Inverse Continuous-Time Linear Quadratic Regulator: From Control Cost Matrix to Entire Cost Reconstruction
Yuexin Cao, Yibei Li, Zhuo Zou, Xiaoming Hu
TL;DR
The paper addresses inverse optimal control for the continuous-time finite-horizon LQR, aiming to identify the cost matrices $R$, $Q$, and $F$ from observed optimal inputs. It introduces two $R$ reconstruction strategies—one using the full trajectory of the optimal feedback $K(t)$ and a second using samples at selected times—providing necessary and sufficient conditions for uniqueness and explicit solution characterizations, including the impact of controllability on well-posedness. For $Q$ and $F$, it studies identifiability under a given $R$, deriving analytic recovery formulas when controllability holds, and LMIs-based descriptions of solution spaces otherwise; it also analyzes the bijection between $Q$ and $F$ and presents explicit expressions when one is fixed. A structural equivalence is established between the inverse problems with and without known $R$ via an auxiliary LQR problem, enabling reformulations that translate time-varying IOC to a (potentially) time-invariant LQR setting. Collectively, these results advance practical IOC for continuous-time systems, with implications for real-time identification and cross-domain applicability.
Abstract
This paper studies the inverse optimal control problem for continuous-time linear quadratic regulators over finite-time horizon, aiming to reconstruct the control, state, and terminal cost matrices in the objective function from observed optimal inputs.
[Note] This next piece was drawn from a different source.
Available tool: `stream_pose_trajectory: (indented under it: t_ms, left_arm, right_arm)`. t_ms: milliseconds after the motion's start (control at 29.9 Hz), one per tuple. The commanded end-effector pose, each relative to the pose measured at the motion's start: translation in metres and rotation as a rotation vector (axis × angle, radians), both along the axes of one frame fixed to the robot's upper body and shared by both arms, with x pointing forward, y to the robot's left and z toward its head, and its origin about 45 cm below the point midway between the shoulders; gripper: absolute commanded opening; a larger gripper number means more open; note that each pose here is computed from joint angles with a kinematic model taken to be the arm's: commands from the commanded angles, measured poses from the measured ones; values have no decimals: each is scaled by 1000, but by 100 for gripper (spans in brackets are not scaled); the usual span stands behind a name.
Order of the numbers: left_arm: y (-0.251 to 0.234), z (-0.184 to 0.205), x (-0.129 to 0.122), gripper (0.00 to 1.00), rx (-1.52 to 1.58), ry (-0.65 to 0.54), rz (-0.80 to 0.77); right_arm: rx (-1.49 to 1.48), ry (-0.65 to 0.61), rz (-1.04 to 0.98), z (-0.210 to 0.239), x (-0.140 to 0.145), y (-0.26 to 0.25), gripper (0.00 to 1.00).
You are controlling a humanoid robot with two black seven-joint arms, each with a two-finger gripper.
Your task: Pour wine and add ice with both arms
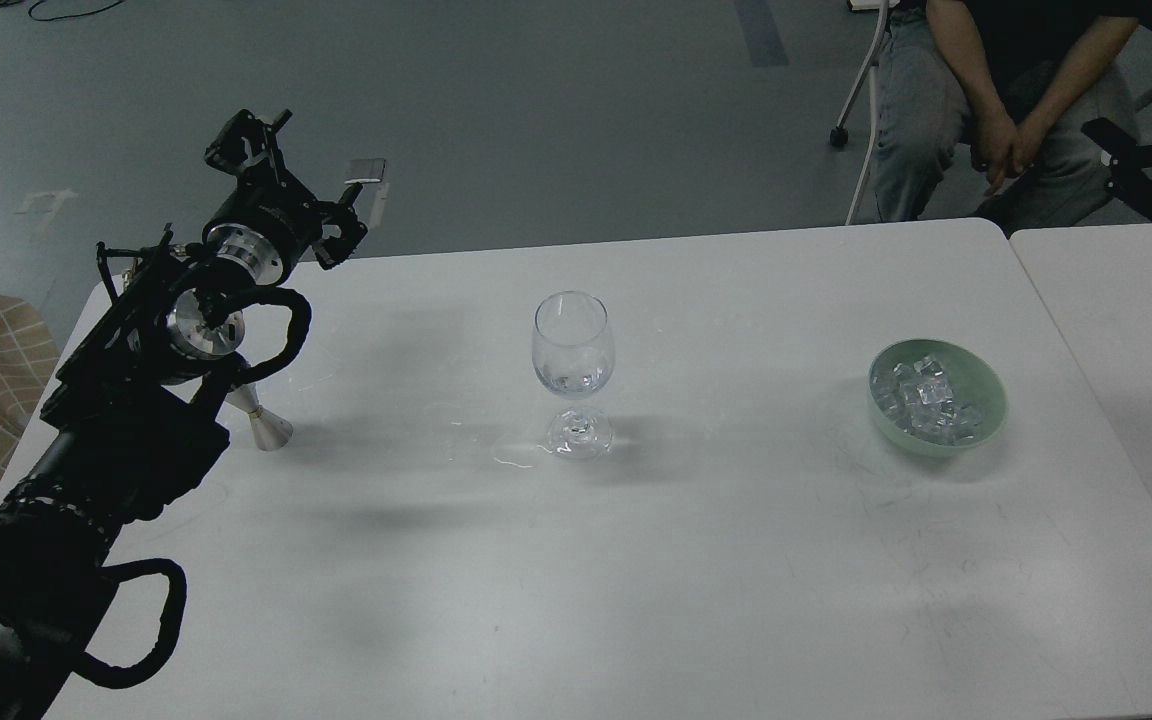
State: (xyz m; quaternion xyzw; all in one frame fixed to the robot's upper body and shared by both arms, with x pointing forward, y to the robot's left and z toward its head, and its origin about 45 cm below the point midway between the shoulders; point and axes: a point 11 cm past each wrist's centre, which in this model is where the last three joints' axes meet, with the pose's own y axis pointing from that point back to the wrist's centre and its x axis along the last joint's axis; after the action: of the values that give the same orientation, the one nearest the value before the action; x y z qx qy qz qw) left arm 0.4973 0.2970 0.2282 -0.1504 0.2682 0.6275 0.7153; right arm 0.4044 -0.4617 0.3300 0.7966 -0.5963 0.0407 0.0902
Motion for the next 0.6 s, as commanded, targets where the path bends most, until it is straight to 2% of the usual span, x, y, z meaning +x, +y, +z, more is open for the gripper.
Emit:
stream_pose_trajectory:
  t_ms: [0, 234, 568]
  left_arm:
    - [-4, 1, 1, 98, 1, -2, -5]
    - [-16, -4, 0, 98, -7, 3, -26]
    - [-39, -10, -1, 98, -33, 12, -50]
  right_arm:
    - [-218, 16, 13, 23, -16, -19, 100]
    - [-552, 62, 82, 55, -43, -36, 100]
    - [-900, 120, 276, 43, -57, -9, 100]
Previous studies have mainly explored the recovery of state cost matrices under the assumptions that the system is controllable and the control cost matrix is given. Motivated by various applications in which the control cost matrix is unknown and needs to be identified, we present two reconstruction methods. The first exploits the full trajectory of the feedback matrix and establishes the necessary and sufficient condition for unique recovery. To further reduce the computational complexity, the second method utilizes the feedback matrix at some time points, where sufficient conditions for uniqueness are provided. Moreover, we study the recovery of the state and terminal cost matrices in a more general manner. Unlike prior works that assume controllability, we analyse its impact on well-posedness, and derive analytical expressions for unknown matrices for both controllable and uncontrollable cases. Finally, we characterize the structural relation between the inverse problems with the control cost matrix either to be reconstructed or given as a prior.